Die meiste Zeit arbeite er aber im Beirat der Naturschutzstiftung. Da seien viele Interessengruppen vertreten, zum Beispiel in Sachen Flurbereinigung. Schlatts und Renaturierung seien immer noch Schwerpunktthemen.

An der Alten Ziegelei in Twistringen gibt es drei Kiebitz-Sammelstellen. Regelmäßig fährt Martin Lütjen dorthin. „Ich kann sagen, dass 90 Prozent der Kiebitze nicht mehr da sind.“ Vor 20 Jahren noch hätten sich dort 300 bis 400 Kiebitze versammelt. Jüngst habe er gerade mal acht Vögel gezählt.

Naturschutzarbeit macht glücklich

In seiner Zeit als Gymnasiumsleiter hat sich Lütjen schon dafür eingesetzt, dass Schüler nicht nur „mit Wissen vollgestopft“ werden, sondern über die Naturschutzstiftung herangeführt werden. „Ich bin überzeugt, dass diese Art der Naturschutzarbeit nachhaltig ist.“ Es bereichere nicht nur sein Pensionärsleben, sondern mache ihn auch glücklich, wenn in Zukunft noch viele Kinder und Jugendliche von der Stiftungsaktion „Kinder in die Natur“ profitieren.
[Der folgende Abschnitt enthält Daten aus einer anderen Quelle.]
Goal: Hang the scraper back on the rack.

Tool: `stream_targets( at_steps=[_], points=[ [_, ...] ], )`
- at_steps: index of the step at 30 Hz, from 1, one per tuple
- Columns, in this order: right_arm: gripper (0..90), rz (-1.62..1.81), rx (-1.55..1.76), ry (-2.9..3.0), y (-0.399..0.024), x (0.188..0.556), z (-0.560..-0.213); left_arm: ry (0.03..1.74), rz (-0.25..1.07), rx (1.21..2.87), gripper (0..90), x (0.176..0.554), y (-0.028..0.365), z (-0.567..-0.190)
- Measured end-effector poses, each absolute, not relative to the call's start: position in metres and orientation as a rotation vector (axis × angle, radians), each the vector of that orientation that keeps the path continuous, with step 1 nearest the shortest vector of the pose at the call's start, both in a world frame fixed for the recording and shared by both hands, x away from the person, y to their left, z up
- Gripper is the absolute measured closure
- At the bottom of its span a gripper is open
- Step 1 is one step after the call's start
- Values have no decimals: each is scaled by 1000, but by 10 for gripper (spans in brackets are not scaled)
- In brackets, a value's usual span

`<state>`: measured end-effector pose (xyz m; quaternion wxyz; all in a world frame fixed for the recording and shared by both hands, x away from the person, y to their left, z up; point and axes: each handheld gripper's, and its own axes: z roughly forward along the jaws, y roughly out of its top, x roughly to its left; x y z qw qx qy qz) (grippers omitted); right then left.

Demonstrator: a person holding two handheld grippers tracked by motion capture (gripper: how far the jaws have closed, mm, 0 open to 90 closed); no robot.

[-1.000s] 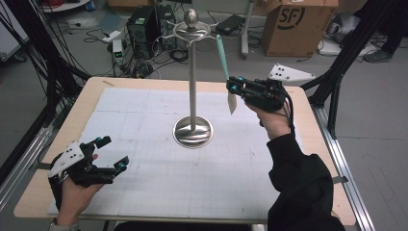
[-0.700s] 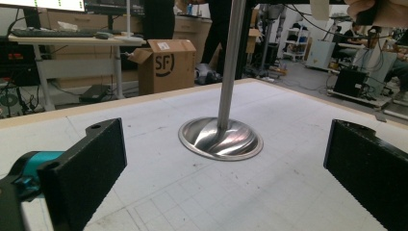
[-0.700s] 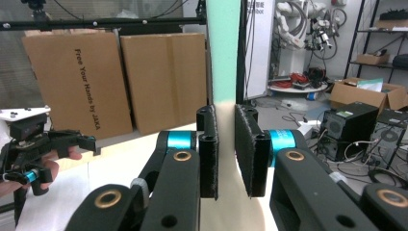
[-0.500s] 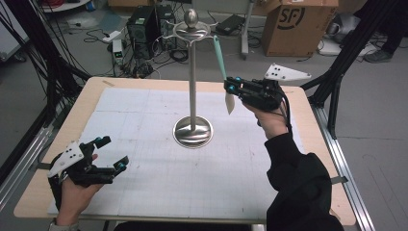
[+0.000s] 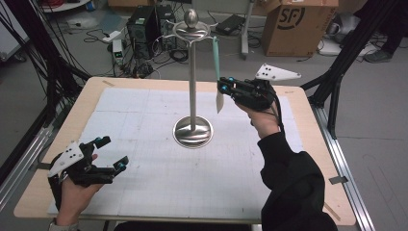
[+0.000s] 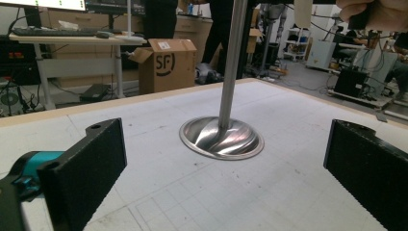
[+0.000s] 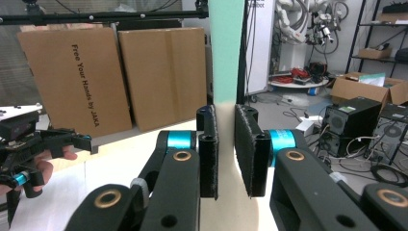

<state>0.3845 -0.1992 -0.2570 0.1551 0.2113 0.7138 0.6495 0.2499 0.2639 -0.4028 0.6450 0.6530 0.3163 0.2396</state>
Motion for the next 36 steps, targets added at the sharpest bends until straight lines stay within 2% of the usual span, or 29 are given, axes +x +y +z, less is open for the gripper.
stream_targets(
  at_steps=[12, 15, 20, 23, 30, 32, 36],
  points=[
    [800, 1866, 621, 2027, -187, 389, -260, 725, 544, 1485, 17, 250, 265, -403],
    [776, 1849, 628, 2016, -188, 388, -260, 726, 545, 1484, 18, 250, 265, -403],
    [663, 1846, 628, 2023, -190, 386, -260, 724, 544, 1488, 18, 250, 265, -403],
    [534, 1831, 617, 2014, -189, 381, -259, 725, 544, 1490, 18, 250, 264, -404],
    [384, 1806, 626, 2000, -195, 373, -268, 723, 545, 1487, 17, 250, 265, -403],
    [307, 1785, 648, 2012, -198, 373, -269, 725, 546, 1488, 17, 250, 265, -403],
    [212, 1774, 639, 1991, -202, 367, -268, 725, 547, 1491, 18, 250, 264, -404]
  ],
)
Häufiger zu Hilfe gerufen wird er als ehrenamtlicher Landesbeauftragter für Fledermäuse. „Da habe ich schon Einblicke in viele Schlafzimmer bekommen“, erzählt Lütjen. Nachts krabbeln Fledermäuse unter dem Dach zu ihren Tageshangplätzen. Das ist manchmal nicht zu überhören. Und dann fürchten Menschen, es könnte auch ein Marder sein. Da würde alles zernagt, gekotet und es würde stinken. „In den meisten Fällen gelingt es mir, die Menschen zu überzeugen, dass das nicht stimmt.“ Lütjen rät dann, die Fledermäuse zu beobachten.

Was ist dem Naturfreund noch wichtig? Reisen, Gartenarbeit und Botanik. „Meine Frau ist für die Feinarbeit, ich bin fürs Grobe zuständig“, sagt er augenzwinkernd.